Once she's singled out the sexual revolution as the reason she can't find a man, Dowd assembles a catalog of examples of retrogression as proof that we must shift inexorably back toward a less equal state of affairs, lest romantic love go the way of the men's platform shoe. She digs up a few sneaky New York women who admit to manipulating their men into thinking that they are the ones doing the chasing. There's also a brief attack on going Dutch; apparently equal pay for equal work can stay, but men should still pick up the dinner tab. It would be funny if it weren't so pathetic: women who make good salaries pretending to only have a bit of pin money so their dates can feel like good providers. "Paying is like opening a car door. It's nice." But what do these women do that's nice for their men? Is the mere act of gracing a man with your feminine presence supposed to be worth all this cash? If the reciprocal niceness involves puffing up the male ego with simulated weakness, all of these tricksy, false femmes may be in for a shock when they settle down in Stepford with Mr. Right.

Instead of challenging the dominant social paradigms like those nasty bra-burners who didn't wear makeup, Dowd argues for preservation and reinstitution of the "dating ritual," even if that means women perform an elaborate, deceitful Kabuki dance in order to procure a mate. Any impediment to romantic bliss (men's tendency to wed younger, nonthreatening women, a failure to commit) is viewed as inescapable biological destiny, not a socially constructed interlocking set of roles.

Dowd's evidence is impressive at first glance; she puts forth several examples of phenomena in support of her thesis that strong, smart women must degrade themselves for love. Unfortunately, many of these references are drastically oversimplified or have been comprehensively debunked. The British IQ study she cites looked at women of the WWII generation, if I recall; bluestockings do rather better these days. Similarly, her use of the recent article on Yale women becoming homemakers should be amusing to anyone who witnessed the vicious online dissection of its weaknesses. To claim that women are changing their names in greater numbers because they want to appeal to men with a taste for subjugation is interesting, but correlation does not prove causation.

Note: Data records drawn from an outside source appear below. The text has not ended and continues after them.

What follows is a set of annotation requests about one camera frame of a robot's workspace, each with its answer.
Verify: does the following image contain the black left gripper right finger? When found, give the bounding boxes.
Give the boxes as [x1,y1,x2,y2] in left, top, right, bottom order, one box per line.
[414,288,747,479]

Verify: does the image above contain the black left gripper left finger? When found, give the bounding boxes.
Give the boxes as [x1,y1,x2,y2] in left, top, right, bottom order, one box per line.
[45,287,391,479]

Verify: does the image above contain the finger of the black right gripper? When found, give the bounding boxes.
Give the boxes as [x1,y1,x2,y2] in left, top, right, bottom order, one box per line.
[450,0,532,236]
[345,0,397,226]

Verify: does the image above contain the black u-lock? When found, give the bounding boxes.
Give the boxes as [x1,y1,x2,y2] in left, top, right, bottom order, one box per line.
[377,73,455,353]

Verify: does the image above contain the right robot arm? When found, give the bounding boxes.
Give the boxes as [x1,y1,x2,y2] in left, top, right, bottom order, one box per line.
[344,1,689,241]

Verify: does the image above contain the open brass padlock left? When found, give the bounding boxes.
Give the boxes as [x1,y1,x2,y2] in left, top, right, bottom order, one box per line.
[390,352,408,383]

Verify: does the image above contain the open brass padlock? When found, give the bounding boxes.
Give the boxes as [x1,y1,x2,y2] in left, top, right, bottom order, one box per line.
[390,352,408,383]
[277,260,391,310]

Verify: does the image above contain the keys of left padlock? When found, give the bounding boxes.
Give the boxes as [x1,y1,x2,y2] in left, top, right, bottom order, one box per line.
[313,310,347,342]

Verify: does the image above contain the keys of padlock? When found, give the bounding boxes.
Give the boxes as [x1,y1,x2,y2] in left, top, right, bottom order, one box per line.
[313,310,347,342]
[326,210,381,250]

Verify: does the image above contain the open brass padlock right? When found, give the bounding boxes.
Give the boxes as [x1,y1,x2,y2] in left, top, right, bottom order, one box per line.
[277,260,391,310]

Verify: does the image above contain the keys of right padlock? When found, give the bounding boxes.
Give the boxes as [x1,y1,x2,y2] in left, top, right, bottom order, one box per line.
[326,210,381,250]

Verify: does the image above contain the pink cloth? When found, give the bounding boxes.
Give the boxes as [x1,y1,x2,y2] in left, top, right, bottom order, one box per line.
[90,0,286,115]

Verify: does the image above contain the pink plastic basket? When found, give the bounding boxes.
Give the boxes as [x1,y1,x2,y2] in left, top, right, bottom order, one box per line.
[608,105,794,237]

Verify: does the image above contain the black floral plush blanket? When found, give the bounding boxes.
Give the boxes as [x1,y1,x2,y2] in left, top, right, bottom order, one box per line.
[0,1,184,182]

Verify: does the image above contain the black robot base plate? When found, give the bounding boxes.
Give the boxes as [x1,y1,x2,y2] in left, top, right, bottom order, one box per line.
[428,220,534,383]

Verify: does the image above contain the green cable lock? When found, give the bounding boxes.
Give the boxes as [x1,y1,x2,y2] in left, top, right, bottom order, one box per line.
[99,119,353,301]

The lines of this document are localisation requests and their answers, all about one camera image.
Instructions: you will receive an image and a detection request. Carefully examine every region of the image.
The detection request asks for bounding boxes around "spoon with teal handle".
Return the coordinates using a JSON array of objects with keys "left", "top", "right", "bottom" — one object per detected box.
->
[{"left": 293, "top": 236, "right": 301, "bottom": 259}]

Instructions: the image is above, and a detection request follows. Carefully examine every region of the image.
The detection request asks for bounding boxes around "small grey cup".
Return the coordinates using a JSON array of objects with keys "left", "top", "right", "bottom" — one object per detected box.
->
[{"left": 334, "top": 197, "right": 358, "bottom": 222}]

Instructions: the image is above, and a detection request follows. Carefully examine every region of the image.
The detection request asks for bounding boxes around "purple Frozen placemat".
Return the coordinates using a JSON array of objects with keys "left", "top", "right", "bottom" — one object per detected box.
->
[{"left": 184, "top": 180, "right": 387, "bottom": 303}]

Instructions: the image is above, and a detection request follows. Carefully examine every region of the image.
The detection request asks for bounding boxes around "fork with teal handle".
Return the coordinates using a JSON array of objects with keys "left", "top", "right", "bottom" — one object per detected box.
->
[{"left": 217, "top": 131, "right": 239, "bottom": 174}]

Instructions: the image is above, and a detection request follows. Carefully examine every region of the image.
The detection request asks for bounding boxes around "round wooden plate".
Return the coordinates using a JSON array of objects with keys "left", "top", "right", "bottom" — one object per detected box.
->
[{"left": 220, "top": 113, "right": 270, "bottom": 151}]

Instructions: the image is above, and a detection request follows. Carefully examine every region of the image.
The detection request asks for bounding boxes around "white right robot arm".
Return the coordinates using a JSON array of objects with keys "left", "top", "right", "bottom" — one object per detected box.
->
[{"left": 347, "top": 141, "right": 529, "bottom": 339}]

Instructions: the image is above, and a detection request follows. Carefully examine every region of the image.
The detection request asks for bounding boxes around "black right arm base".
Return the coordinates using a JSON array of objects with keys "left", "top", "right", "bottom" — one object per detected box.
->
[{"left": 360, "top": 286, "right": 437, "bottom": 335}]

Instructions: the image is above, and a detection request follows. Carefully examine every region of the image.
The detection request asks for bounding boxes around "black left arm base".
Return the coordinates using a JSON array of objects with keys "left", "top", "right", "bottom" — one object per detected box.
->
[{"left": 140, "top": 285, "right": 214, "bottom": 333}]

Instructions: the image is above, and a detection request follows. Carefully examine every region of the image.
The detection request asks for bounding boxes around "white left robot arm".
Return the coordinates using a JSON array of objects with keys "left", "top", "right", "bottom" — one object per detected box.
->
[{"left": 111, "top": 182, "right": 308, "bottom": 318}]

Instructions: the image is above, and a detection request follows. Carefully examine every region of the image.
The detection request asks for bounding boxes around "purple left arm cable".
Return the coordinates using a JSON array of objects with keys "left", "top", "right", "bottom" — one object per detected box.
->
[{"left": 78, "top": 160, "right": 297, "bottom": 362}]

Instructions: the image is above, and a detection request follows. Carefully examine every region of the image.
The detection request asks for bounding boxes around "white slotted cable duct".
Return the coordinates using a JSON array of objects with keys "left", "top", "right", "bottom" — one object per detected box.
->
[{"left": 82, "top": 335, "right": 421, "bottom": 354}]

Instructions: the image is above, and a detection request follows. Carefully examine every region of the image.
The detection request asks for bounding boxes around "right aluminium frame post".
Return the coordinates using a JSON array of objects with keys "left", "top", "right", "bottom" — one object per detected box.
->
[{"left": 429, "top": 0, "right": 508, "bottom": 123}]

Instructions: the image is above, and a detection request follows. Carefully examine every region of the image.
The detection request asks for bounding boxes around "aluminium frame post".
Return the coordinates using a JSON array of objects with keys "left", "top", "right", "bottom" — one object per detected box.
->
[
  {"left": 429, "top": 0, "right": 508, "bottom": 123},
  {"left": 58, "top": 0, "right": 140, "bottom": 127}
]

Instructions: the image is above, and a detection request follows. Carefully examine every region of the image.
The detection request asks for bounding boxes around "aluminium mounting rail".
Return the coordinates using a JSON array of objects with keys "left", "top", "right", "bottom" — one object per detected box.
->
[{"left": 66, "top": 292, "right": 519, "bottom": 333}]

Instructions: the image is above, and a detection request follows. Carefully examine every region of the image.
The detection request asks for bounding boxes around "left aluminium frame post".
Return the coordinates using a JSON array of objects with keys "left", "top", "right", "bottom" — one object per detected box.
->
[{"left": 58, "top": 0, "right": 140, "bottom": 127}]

It's hard to take Dowd seriously when she castigates young women for all being pretty in the same way and not caring about women's rights, but wants us to embrace the cultural trappings of yesteryear and the lying romantic strategies that our grandmothers used to trap a man into marriage. Does she really think we can put on the masks of the old power structure with no effects on the propensity of women to submit to male authority? Maybe Dowd can play roles with ease (she seems to advocate it in day-to-day male/female relations), but I fear that not everyone can, and that fewer still will distinguish between feigned male supremacy in romance and actual male supremacy in other spheres.

I'm sorry that Maureen Dowd hasn't yet found a man, but she's just another in a long line of doom-sayers. Isn't the old news chestnut, "if it bleeds, it leads?" Certainly the death of romance and the demise of hope for an entire generation of female readers will sell papers. Dowd's disjointed lament is the most-emailed article on the NY Times's website today. But extrapolating the experience of one self important and (if I may say) rather personally unappealing woman onto an entire class of American women is probably a bit much. (Women of a certain age must typically choose to maximize the appearance of one of two features: ass or face. Dowd has chosen ass.)

Like Dowd, I like being pretty. But I don't hate myself enough to pretend to be helpless, impoverished, and weak to get men to fall for me. All you get from that is a man who only wants you as long as he has someone to lord over. Love shouldn't keep you small.